> **Task to complete**
Locate and copy each line in the data that contains the word "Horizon".

> **Records for the task**
- - -

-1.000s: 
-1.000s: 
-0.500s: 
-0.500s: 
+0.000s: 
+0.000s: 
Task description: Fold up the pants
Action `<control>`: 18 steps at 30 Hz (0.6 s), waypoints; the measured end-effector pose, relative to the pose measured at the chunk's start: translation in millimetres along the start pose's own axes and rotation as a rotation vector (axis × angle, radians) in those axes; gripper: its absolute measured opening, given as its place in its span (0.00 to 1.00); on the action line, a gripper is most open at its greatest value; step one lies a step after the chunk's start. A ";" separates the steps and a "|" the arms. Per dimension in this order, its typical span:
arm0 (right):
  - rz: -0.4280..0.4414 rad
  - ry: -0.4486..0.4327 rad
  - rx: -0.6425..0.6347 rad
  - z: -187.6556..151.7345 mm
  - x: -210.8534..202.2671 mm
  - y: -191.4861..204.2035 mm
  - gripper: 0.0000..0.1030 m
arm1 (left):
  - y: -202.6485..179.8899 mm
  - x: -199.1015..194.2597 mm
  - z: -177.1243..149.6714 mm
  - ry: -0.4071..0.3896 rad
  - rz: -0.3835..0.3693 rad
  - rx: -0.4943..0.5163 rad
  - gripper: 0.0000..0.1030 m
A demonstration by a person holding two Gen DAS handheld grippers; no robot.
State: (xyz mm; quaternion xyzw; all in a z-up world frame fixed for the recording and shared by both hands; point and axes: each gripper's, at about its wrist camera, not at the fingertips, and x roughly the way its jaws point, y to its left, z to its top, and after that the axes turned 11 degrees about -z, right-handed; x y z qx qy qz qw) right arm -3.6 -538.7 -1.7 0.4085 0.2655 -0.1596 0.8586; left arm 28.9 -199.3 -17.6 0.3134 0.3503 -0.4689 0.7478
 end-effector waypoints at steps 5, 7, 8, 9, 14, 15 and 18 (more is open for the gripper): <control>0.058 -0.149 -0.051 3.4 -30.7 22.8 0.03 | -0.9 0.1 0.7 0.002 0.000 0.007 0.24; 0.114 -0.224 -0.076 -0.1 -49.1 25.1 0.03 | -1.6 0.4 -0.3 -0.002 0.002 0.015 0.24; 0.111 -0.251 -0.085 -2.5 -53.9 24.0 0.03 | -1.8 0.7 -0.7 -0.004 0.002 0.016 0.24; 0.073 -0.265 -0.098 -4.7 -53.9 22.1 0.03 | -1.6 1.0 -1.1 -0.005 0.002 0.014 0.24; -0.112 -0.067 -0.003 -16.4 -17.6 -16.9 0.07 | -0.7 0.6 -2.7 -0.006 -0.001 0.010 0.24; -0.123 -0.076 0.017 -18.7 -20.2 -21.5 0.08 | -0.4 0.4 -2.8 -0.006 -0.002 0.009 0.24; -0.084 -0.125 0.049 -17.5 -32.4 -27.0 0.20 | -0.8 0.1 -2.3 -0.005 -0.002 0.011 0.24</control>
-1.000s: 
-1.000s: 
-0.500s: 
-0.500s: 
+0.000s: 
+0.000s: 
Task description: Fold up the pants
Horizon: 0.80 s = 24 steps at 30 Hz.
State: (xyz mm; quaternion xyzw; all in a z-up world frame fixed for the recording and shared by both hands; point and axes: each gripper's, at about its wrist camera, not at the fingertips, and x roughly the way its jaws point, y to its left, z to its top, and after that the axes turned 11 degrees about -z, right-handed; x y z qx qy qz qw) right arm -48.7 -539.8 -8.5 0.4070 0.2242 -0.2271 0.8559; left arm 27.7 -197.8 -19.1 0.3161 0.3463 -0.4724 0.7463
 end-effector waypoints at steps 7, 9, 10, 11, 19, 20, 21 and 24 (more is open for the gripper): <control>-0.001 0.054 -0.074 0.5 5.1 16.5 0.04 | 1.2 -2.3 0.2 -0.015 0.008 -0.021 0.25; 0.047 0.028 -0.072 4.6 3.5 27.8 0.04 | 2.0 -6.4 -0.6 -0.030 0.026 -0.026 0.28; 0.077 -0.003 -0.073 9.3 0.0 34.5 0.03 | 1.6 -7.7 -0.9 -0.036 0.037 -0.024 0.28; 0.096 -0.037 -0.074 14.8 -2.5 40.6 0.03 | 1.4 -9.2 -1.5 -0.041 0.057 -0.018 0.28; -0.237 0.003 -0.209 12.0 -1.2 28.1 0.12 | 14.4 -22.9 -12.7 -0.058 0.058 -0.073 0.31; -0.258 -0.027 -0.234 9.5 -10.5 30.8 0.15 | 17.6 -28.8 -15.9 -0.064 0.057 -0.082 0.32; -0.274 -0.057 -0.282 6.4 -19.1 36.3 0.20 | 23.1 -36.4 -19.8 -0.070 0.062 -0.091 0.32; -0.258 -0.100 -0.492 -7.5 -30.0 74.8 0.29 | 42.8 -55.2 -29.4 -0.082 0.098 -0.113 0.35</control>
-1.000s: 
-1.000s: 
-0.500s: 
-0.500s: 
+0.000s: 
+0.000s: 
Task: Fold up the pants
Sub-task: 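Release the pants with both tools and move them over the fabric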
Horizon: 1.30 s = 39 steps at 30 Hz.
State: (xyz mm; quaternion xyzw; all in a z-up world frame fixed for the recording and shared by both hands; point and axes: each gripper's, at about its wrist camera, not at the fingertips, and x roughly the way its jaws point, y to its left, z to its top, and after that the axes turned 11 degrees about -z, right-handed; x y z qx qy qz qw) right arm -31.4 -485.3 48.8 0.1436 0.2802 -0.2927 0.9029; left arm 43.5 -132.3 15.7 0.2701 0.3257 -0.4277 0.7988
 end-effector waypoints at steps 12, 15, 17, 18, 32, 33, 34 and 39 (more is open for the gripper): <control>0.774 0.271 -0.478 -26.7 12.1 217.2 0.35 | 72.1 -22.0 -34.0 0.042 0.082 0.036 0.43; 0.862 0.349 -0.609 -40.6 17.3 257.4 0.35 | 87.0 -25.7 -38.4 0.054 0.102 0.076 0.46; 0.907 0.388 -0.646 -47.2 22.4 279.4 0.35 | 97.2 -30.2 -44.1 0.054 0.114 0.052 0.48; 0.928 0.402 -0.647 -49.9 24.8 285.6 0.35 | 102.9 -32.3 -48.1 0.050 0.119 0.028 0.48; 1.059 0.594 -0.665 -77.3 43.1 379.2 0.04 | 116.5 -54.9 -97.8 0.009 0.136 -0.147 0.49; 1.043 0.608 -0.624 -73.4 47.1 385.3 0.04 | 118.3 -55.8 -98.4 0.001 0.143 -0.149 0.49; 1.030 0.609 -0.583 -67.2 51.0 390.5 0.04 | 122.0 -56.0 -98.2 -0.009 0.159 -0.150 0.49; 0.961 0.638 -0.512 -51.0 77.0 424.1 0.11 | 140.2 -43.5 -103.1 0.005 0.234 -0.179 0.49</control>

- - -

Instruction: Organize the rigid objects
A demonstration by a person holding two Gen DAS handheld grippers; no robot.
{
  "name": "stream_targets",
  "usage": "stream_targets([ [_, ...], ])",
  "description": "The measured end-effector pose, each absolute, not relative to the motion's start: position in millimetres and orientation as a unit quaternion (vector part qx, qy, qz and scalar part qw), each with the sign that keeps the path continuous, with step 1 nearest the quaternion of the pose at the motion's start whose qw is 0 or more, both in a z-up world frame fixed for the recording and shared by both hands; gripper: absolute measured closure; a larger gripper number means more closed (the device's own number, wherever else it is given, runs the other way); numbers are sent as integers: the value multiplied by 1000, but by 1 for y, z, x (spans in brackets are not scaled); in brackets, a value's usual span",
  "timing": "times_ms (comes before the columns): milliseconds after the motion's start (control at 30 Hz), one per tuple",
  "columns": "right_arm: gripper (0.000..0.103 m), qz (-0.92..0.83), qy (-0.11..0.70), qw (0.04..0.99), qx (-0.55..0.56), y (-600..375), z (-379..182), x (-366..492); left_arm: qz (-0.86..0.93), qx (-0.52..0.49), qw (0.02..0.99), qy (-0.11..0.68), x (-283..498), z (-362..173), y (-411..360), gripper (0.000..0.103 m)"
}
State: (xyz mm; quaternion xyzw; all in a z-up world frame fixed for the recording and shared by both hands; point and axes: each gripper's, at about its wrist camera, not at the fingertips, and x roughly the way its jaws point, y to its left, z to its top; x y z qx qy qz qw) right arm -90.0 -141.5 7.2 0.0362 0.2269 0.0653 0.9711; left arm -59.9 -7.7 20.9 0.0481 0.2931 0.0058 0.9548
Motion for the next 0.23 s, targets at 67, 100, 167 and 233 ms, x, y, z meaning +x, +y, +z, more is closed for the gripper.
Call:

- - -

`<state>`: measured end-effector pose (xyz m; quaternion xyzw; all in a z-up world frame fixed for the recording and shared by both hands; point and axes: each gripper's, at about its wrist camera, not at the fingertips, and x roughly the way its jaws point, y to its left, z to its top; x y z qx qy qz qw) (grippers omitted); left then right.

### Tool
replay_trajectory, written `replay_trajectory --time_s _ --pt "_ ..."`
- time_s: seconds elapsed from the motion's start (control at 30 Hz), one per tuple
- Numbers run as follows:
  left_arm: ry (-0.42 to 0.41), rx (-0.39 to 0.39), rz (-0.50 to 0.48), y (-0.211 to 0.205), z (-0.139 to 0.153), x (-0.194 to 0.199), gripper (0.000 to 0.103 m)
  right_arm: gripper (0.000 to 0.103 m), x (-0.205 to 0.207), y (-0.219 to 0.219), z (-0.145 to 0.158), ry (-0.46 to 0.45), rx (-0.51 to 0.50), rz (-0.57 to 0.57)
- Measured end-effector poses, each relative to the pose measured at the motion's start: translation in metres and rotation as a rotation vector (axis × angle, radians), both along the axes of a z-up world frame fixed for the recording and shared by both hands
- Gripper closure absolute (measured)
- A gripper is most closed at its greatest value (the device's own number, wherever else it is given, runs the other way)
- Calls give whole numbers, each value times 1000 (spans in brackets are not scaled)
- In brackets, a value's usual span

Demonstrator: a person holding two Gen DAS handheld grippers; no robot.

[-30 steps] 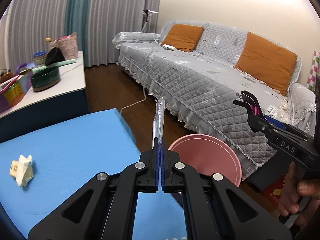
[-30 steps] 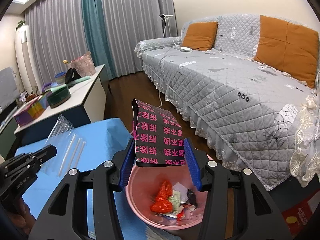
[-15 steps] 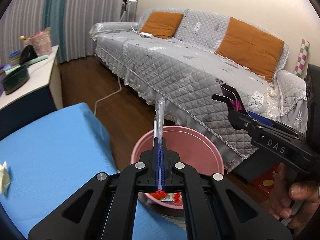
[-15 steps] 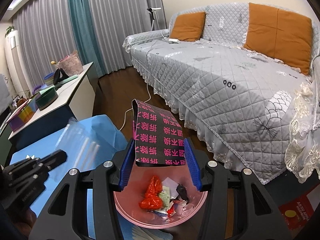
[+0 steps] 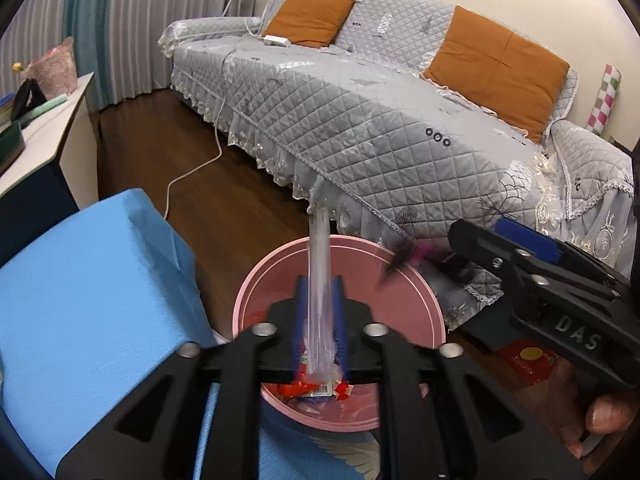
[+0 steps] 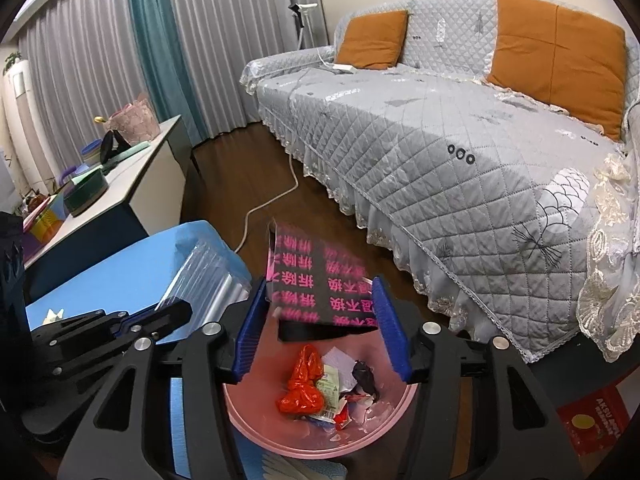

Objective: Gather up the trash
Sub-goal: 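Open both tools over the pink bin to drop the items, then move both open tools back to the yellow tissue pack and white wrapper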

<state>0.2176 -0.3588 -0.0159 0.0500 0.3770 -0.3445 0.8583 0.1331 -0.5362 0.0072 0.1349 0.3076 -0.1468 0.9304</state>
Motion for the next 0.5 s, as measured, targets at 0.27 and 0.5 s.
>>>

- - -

> **Task result**
Horizon: 0.80 s = 24 steps at 30 Hz.
Horizon: 1.30 s = 39 steps at 30 Hz.

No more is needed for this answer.